The move will see buying, merchandising and marketing for 425 stores brought together. The new central office in New York will be responsible for textiles, tabletop, housewares and furniture lines in all Macy’s-branded stores.
The homeware operation was worth $2.6bn in 2003, around 20 per cent of total sales across the Macy’s divisions, which includes the Macy’s east and west coast department stores as well as regional chains Rich’s-Macy’s, Lazarus-Macy’s, Goldsmith’s-Macy’s, Bon-Macy’s and Burdines-Macy’s stores.
Federated’s Bloomingdale’s chain is not affected by the new move, which the US retailer said is “a further step toward reinventing the department store.”
The new Macy’s Home Store organisation, will be headed by Eric Salus, currently president of the Seattle-based Bon-Macy’s division.
Terry J. Lundgren, Federated’s chairman and chief executive said: “The primary driver behind this initiative is to accelerate sales by improving and further differentiating our home assortments.

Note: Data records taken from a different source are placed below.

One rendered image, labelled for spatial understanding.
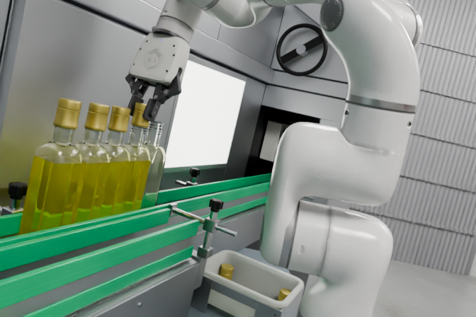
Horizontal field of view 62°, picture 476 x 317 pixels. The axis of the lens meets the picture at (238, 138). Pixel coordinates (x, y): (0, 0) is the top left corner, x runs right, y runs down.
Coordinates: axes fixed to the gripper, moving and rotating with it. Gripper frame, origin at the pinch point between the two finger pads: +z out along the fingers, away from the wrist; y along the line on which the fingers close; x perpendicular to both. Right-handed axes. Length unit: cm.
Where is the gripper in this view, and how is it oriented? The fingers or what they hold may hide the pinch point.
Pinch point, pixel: (143, 108)
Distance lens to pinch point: 80.4
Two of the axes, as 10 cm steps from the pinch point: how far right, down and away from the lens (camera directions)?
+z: -3.3, 9.3, -1.6
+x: 3.6, 2.8, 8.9
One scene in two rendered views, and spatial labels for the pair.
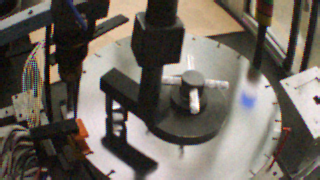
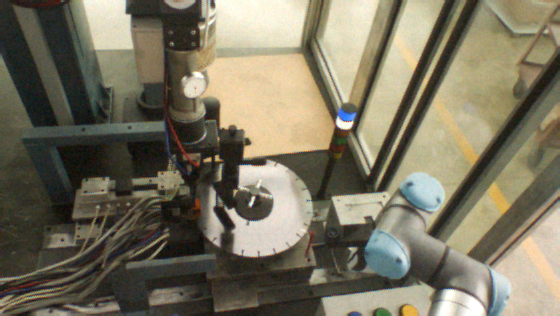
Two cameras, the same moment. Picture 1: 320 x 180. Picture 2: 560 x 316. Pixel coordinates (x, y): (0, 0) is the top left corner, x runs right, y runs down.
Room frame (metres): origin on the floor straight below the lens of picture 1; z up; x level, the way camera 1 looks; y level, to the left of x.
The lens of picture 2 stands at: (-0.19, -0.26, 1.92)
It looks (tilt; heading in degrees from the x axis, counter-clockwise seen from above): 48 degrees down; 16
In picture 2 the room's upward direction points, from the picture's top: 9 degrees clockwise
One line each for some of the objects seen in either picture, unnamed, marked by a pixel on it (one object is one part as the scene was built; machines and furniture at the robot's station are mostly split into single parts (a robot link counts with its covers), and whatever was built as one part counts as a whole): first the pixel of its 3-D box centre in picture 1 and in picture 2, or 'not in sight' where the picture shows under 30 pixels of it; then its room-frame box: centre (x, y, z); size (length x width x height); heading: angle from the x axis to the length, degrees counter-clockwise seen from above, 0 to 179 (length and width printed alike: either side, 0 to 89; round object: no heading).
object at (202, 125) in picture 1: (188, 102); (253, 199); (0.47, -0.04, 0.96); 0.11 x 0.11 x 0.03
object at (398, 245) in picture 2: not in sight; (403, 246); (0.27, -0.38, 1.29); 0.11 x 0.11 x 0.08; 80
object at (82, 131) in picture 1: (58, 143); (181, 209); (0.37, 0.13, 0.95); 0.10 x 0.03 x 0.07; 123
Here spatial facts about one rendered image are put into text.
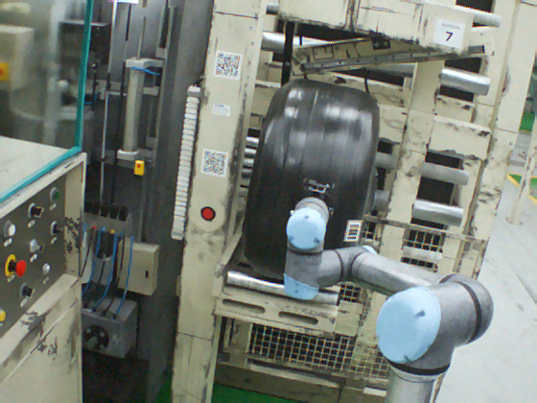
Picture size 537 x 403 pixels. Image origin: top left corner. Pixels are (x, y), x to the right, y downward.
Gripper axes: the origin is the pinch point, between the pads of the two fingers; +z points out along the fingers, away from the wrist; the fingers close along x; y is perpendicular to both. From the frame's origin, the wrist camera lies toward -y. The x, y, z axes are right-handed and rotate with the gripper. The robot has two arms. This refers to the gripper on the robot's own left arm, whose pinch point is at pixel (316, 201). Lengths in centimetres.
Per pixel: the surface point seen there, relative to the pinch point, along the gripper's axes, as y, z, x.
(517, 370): -108, 152, -124
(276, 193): -0.5, 1.0, 10.4
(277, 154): 8.8, 3.4, 12.2
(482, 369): -109, 147, -102
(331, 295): -31.3, 18.3, -9.2
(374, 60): 36, 58, -8
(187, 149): 1.3, 23.0, 40.4
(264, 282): -31.9, 18.1, 10.7
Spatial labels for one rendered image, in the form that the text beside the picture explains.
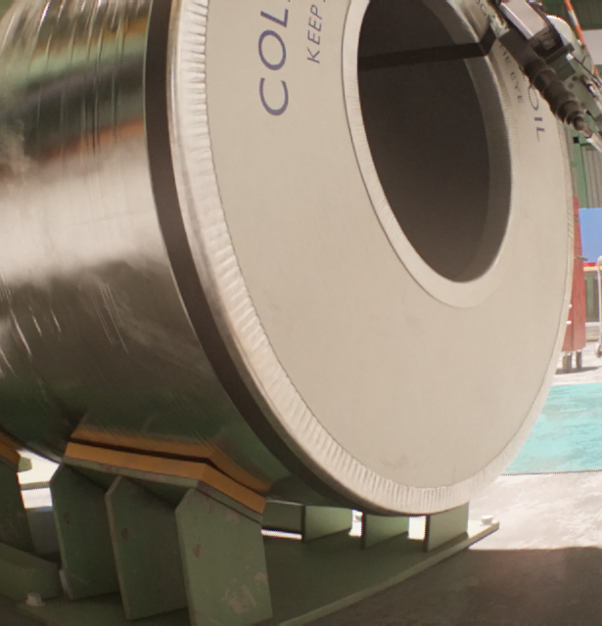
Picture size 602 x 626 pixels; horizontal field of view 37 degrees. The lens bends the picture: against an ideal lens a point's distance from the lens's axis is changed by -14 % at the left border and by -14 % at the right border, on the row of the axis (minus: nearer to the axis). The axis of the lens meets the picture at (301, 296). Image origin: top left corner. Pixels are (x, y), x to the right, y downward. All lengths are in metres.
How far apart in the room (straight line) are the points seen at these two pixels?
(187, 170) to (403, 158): 0.86
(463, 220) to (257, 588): 0.73
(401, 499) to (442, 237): 0.54
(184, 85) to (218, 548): 0.63
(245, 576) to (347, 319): 0.41
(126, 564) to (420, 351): 0.53
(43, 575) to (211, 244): 0.73
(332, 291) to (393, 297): 0.13
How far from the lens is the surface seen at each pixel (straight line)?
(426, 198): 1.75
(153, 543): 1.42
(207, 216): 1.00
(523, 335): 1.67
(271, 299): 1.07
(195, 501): 1.26
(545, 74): 1.57
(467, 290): 1.46
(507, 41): 1.58
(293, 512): 2.17
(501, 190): 1.68
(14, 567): 1.52
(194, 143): 0.99
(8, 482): 1.81
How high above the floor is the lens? 0.49
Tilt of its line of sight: 1 degrees up
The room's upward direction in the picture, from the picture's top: 2 degrees counter-clockwise

“A more coordinated, centralized approach to home buying, merchandising and marketing will enable us to work more effectively with our vendors to better edit assortments, secure unique product and introduce newness that will excite our customers and further differentiate our offerings. This is the underlying platform of our strategy.
“This move is all about growing and building on what always has been a core business for Macy’s.”
Lundgren said the company will see cost reductions as a result of this move. Positions affected include merchandise managers, planning executives and assistants, buyers, assistant buyers and others. Some roles will be retained locally, some transferred to New York, and some eliminated.
Lundgren said the move does not herald similar changes in other merchandise categories. He said: “The home business is unique because it has much less seasonality and fewer regional differences than we experience in other categories.
“So, while centralisation makes sense in this area, we don’t believe the centralisation idea benefits our other merchandise categories. In fact, we consider that our current structure in other product categories – which allows us to respond to the local, regional and seasonal desires of our fashion-oriented customer – offers us a distinct competitive advantage against the national chains.”
Federated’s total sales for 2003 were $15.265 billion, down 1.1 percent on 2002. Same store annual sales were down 0.9 per cent. In the four weeks to January 31 total sales were up 5.1 per cent and same-store sales up 5.5 per cent.
Lundgren said January saw “improvement across all merchandise categories and all parts of the country, driven by a continued comeback in career apparel and accessories. While January is a clearance month, we believe the recent trend bodes well for the coming year.”